Will my insurance company pay for my hearing aids?

Full coverage for hearing aids is very unlikely. However, some insurance companies will cover small portions of the cost. It is recommended that before you are seen for a HAE, you contact your insurance company and find out about your possible hearing aid benefits. Your insurance company will most likely cover the hearing test if done at an appropriate facility.

Do I have to see a Doctor prior to getting my hearing aids?

It is recommended that you obtain a medical clearance from an Ear Nose and Throat physician prior to the fitting of hearing aids. An Audiologist is not a medical doctor and cannot give medical advice. ENT’s look for anything that would be a contraindication for the fitting of a hearing aid, such as active drainage from the ears, or other medical complications that need immediate medical attention. However, medical clearance is not a requirement.
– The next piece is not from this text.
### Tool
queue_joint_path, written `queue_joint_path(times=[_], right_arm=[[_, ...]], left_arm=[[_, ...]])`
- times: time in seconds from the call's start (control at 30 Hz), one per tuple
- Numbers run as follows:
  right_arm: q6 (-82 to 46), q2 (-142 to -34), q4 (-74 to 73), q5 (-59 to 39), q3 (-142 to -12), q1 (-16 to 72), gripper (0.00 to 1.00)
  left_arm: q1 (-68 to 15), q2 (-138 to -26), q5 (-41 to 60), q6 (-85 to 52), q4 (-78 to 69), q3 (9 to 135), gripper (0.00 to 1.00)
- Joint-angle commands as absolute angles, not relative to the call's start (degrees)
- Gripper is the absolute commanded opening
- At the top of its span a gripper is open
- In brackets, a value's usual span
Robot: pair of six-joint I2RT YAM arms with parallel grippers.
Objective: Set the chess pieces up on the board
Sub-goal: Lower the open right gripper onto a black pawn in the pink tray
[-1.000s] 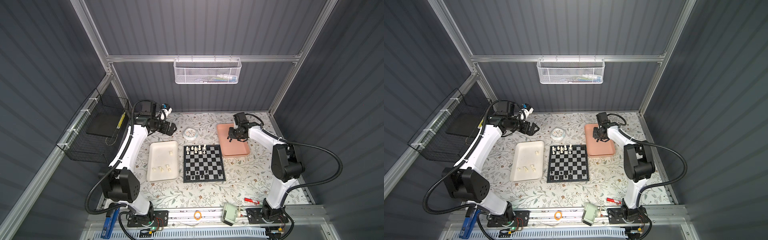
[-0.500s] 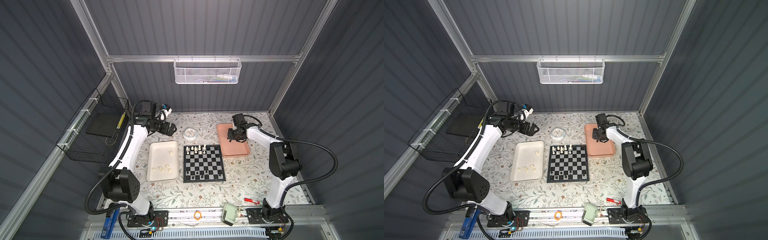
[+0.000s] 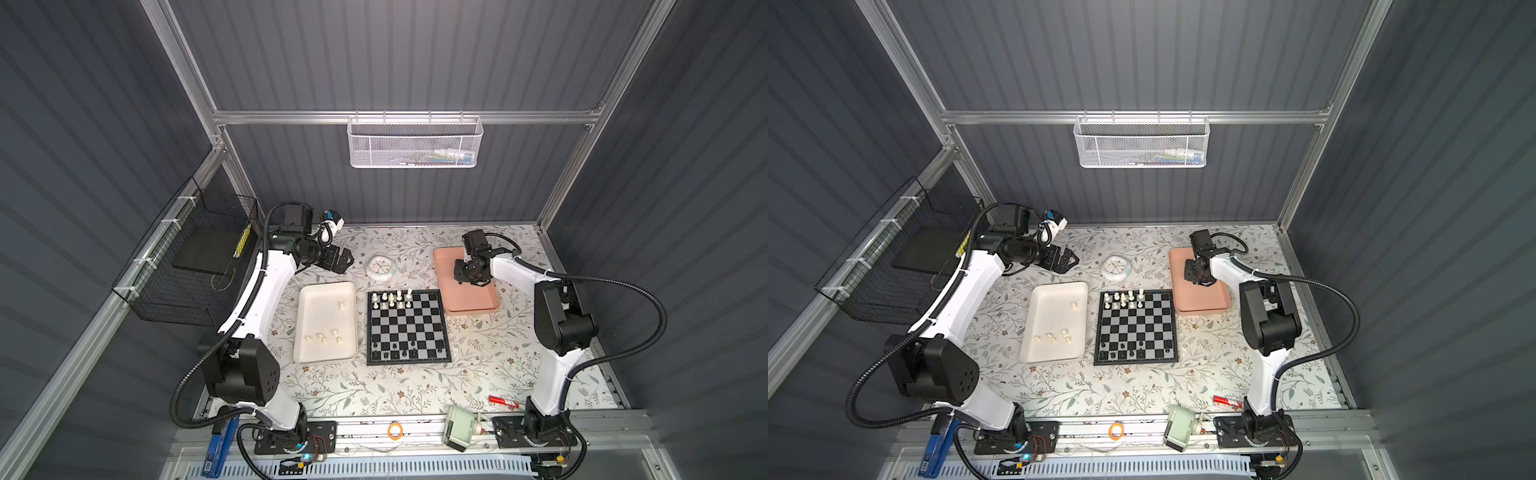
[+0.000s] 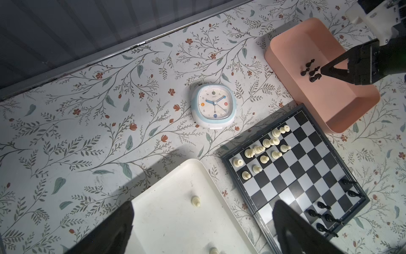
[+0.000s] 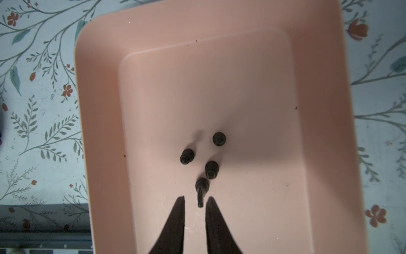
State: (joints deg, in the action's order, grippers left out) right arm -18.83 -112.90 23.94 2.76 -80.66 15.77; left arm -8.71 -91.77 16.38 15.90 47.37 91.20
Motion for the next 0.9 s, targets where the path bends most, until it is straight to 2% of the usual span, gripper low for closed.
queue_joint_path(times=[0.0,0.87], right_arm=[[-18.19,-114.25,24.04,3.12,-79.98,15.56,0.21],[-17.74,-116.78,23.47,4.1,-80.33,15.56,0.2]], left_arm=[[-9.05,-90.62,17.32,15.6,48.34,90.66,0.99],[-9.05,-90.62,17.07,15.46,48.16,90.44,0.99]])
How recent does my hearing test need to be to proceed with hearing aids?

The FDA requires a hearing test that is no older than 6 months prior to the date of the hearing aid fitting.

I have hearing aids, but what do I do if one or both stop working?

The most common reason for a hearing aid to stop working is a dead battery. If changing the battery does not fix the problem, the next recommendation is to make sure the sound port is not clogged up with ear wax. If you are still having difficulties, it is recommended that you call to make an appointment with your audiologist.